In my social circle, there are people who believe extraterrestrials are among us but have been hidden by the government. There are people who believe GMO food is essentially grown, harvested, and marketed by the devil. There are those who believe in ghosts, hidden backwards messages in live speeches, chemtrails, demonic possession, global warming is a myth, and any number of other popular but utterly unjustifiable, unproven, and unbelievable beliefs.

There might be real conspiracies somewhere, but it is highly unlikely any of the ones perpetuated in the media or by the public have any validity. I see three problems with believing in conspiracies:

1. Conspiracies give too much credit to the conspirators. 

It is fanciful thinking to believe a government could pull off a conspiracy like Roswell. (If you are unfamiliar, an extraterrestrial ship allegedly crashed in Roswell, New Mexico in the 1950’s and has been kept from the public ever since.)

The U.S. government, under constant, relentless scrutiny from the public and media, is unable to even hide a President getting a BJ. The nation’s leaders can not agree on a single principle, direction, or moral value. How is it possible these bumbling, bungling politicians are pulling off an incredibly ornate and long-lasting conspiracy to hide something from the public? Is it more believable the government, through decades of changing leadership, advisers, and staff have kept an impenetrable wall of secrecy for over 60 years–not one single person breaking their silence, not one reporter finding a single irrefutable clue tying the plot together… or is it more likely aliens never visited?

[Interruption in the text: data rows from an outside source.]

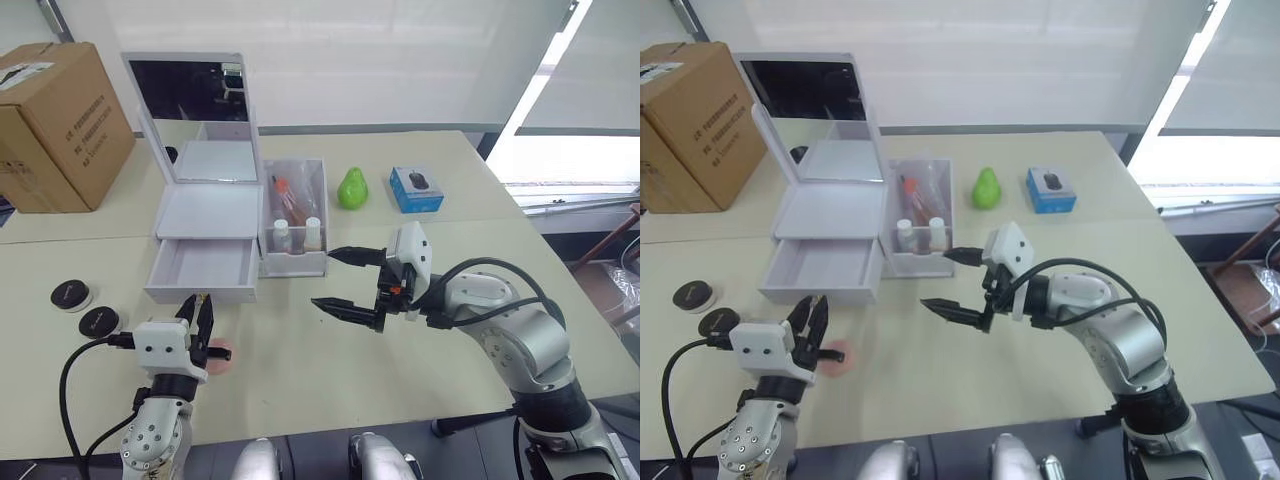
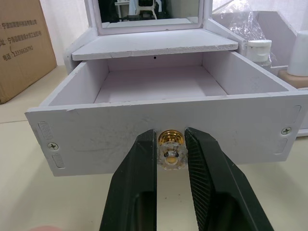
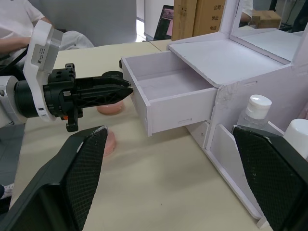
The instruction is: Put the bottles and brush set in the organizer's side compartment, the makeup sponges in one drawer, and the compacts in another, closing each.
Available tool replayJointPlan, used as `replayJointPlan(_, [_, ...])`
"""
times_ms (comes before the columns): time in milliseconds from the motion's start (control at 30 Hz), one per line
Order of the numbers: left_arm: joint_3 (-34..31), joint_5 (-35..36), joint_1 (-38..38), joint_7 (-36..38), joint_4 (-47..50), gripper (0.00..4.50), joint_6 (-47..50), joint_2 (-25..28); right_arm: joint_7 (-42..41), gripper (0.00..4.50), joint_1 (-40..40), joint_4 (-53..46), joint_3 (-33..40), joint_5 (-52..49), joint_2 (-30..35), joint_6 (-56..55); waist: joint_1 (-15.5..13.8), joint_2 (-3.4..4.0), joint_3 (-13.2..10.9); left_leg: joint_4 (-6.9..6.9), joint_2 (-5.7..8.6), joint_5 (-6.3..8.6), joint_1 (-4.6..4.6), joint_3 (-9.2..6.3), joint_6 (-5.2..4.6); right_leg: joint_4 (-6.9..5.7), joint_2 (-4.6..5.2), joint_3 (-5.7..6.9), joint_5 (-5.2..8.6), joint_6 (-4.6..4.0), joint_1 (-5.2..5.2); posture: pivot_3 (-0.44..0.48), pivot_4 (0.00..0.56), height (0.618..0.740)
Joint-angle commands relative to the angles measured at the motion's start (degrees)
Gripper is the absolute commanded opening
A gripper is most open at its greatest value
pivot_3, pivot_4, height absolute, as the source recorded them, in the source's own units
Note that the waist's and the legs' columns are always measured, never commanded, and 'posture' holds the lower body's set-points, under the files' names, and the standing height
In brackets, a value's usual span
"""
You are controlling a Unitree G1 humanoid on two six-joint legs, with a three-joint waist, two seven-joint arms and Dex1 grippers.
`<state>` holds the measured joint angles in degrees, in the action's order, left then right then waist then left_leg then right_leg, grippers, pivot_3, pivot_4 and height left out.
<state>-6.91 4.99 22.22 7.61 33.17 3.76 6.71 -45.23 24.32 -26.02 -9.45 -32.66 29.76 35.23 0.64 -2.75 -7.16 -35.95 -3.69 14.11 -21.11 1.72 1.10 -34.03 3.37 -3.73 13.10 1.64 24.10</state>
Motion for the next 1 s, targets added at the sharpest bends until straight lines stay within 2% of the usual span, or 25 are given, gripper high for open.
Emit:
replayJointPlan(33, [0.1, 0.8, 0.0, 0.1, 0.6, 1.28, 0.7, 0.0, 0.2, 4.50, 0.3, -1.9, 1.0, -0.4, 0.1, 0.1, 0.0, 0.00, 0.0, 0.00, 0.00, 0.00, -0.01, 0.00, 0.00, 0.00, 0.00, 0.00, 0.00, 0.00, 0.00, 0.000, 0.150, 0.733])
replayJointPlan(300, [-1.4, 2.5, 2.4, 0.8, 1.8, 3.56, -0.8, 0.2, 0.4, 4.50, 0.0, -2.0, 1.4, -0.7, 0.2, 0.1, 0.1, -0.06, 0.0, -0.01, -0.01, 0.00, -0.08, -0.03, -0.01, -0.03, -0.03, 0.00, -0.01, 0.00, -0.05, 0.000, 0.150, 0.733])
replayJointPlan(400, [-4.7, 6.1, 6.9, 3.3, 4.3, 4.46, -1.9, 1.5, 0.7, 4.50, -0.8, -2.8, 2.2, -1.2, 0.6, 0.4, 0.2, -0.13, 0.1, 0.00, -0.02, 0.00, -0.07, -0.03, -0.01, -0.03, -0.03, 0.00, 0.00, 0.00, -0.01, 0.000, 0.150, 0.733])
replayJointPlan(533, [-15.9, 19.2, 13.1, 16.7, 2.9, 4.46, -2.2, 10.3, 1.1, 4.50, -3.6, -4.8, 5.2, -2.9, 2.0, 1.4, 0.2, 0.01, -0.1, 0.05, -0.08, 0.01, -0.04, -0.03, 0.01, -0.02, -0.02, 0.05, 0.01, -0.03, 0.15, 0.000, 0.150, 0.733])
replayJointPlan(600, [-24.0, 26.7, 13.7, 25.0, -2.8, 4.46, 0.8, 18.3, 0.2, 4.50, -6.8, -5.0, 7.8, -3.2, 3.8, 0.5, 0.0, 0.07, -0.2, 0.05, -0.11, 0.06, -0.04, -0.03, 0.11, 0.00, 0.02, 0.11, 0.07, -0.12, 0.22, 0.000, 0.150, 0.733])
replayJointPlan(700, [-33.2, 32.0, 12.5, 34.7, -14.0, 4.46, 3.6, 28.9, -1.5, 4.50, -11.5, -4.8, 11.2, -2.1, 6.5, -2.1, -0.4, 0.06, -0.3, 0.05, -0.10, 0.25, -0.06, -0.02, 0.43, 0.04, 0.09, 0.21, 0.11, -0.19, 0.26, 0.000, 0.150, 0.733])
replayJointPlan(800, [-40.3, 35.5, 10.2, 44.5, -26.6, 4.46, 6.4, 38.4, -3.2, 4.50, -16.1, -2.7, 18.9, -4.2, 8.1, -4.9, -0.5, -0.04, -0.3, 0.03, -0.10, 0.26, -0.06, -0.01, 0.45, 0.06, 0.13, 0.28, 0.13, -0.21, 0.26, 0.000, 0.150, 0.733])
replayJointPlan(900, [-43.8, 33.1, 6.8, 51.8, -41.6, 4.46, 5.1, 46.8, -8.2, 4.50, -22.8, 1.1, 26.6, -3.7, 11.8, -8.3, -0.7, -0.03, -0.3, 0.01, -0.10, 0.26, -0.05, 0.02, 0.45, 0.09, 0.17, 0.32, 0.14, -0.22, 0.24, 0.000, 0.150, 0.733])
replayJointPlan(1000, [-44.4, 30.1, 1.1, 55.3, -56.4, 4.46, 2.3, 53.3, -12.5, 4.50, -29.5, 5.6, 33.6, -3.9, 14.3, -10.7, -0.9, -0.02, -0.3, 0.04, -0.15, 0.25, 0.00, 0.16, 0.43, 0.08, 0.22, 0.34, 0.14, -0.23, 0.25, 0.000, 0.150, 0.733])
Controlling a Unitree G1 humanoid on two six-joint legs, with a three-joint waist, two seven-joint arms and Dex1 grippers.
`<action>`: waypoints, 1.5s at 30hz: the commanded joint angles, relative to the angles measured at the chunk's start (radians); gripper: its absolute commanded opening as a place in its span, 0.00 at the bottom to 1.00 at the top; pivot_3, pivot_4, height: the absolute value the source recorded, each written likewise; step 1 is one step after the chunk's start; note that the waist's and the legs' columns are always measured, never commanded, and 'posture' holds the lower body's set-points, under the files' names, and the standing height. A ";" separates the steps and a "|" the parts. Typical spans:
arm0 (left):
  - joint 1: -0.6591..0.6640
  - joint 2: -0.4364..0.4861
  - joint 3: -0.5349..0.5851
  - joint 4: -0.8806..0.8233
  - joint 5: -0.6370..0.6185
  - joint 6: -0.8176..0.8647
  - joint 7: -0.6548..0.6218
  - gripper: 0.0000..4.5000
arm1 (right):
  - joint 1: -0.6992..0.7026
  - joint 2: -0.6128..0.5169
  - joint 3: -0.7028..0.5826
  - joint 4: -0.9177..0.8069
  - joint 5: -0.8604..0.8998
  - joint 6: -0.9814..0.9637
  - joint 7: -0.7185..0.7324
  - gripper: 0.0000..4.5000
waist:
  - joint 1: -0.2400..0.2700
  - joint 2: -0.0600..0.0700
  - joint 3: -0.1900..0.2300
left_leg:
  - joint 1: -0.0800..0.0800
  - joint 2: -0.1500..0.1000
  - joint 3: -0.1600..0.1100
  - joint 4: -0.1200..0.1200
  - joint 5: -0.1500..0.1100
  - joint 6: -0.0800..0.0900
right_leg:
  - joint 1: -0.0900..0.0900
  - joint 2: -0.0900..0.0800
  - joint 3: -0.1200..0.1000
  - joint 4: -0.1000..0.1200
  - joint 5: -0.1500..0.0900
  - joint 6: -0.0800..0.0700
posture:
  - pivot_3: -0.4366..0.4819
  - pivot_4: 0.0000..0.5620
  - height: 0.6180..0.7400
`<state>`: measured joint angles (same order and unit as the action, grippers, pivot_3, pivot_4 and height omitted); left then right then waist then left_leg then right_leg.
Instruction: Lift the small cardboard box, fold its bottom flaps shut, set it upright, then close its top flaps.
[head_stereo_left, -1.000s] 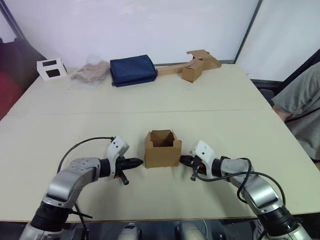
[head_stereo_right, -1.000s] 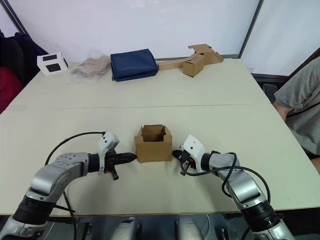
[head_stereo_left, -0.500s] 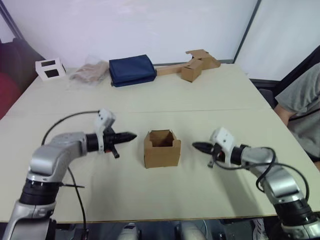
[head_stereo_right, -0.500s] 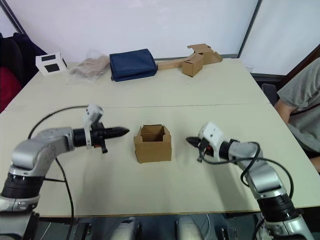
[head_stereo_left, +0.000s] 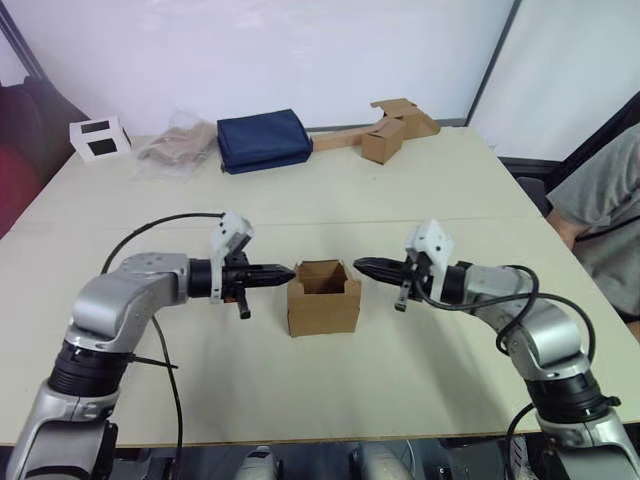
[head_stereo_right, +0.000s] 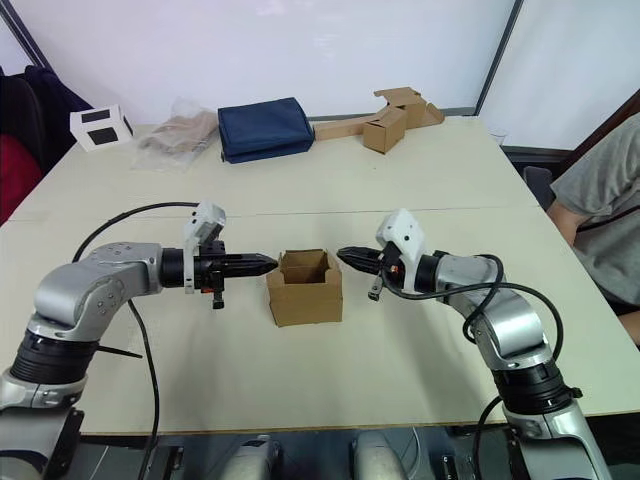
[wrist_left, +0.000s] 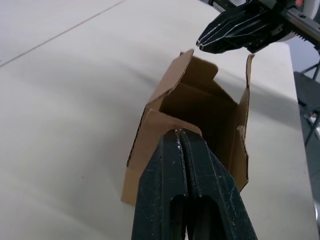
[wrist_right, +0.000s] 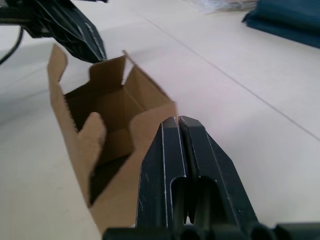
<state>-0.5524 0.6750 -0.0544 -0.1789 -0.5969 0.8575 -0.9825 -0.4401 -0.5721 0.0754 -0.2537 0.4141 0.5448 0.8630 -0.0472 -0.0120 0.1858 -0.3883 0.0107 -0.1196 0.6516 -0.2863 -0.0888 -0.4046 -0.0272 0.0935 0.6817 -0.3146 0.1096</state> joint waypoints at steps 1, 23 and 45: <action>-0.003 -0.003 -0.018 -0.029 0.017 -0.034 -0.004 0.00 | -0.004 0.016 0.014 -0.025 0.001 -0.015 -0.001 0.00 | 0.001 0.000 0.000 | 0.000 0.000 0.000 0.000 0.000 0.000 | 0.000 0.000 0.000 0.000 0.000 0.000 | 0.48 0.27 1.00; 0.045 0.002 -0.114 -0.037 0.119 -0.126 -0.034 0.00 | 0.032 0.017 0.113 0.034 -0.091 -0.064 0.017 0.00 | 0.003 0.000 0.000 | 0.000 0.000 0.000 0.000 0.000 0.000 | 0.000 0.000 0.000 0.000 0.000 0.000 | 0.48 0.27 1.00; -0.036 -0.041 0.123 0.054 -0.044 -0.082 -0.013 0.00 | 0.000 0.002 -0.062 -0.085 0.049 0.060 -0.034 0.00 | 0.002 0.000 0.000 | 0.000 0.000 0.000 0.000 0.000 0.000 | 0.000 0.000 0.000 0.000 0.000 0.000 | 0.48 0.27 1.00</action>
<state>-0.5586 0.6190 0.0098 -0.1321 -0.5710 0.7415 -0.9579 -0.4106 -0.5653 0.0583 -0.2736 0.4135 0.5842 0.8360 -0.0447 -0.0119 0.1858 -0.3883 0.0108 -0.1198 0.6515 -0.2863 -0.0887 -0.4047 -0.0270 0.0933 0.6818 -0.3146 0.1096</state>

We do not have to be logicians to figure this one out. We simply have to sit and think beyond our Twitter feeds for a minute. The harsh truth is most people, even those with a lot of unchecked power, are not smart enough to mastermind the kinds of plots we see in movies.

2. Conspiracies rely on someone being illogically evil.

Wouldn’t it be convenient if Monsanto was an evil, secret corporation trying to poison our food and destroy our planet for nothing more than bigger profit margins (because, at this point, they still really need the money)?

One of the many problems with the “GMO is evil” bandwagon is the people who work at Monsanto also have to eat the same food, grown on the same Earth, as everyone else. Edgar Monsanto Queeny (the current president of Monsanto and the founder’s son), I very much doubt, wants his children, or his family, or his family’s legacy, to be tied to the willful destruction of the world (why start a family if your goal is for them to have no future?). I also find it tough to believe a company that employs literally thousands of people has somehow convinced most, if not all, of them to contribute to the company’s nefariously evil plan to destroy the world’s food supply.

You have had jobs. You have probably worked for good people, and not-so-good people but not one of your bosses, I am willing to bet, is a Joker “watch the world burn” level of evil. They are just people with families doing their best, and maybe they have some anger issues. I bet you do not know a single person carrying out a world-wide master plot of evil. Further, neither does anyone you know or have ever met.

There are definitely bad organizations in the world, run by bad people, but they are not elaborate conspiracies. They are blatant about their intentions–Al Qaeda, Hitler, North Korea, Fox News… the distinction of these groups is, despite worldwide criticism and rejection, they believe they are the good guys.

In other words, there is no inherent benefit for them to create a conspiracy.

If you are trying to take over the world, you need to recruit and have a powerful message to market to enroll others. A conspiracy, by definition, denies bringing attention to the conspirator’s plan. This is obviously illogical. How can the conspirator take credit for their work if they succeed?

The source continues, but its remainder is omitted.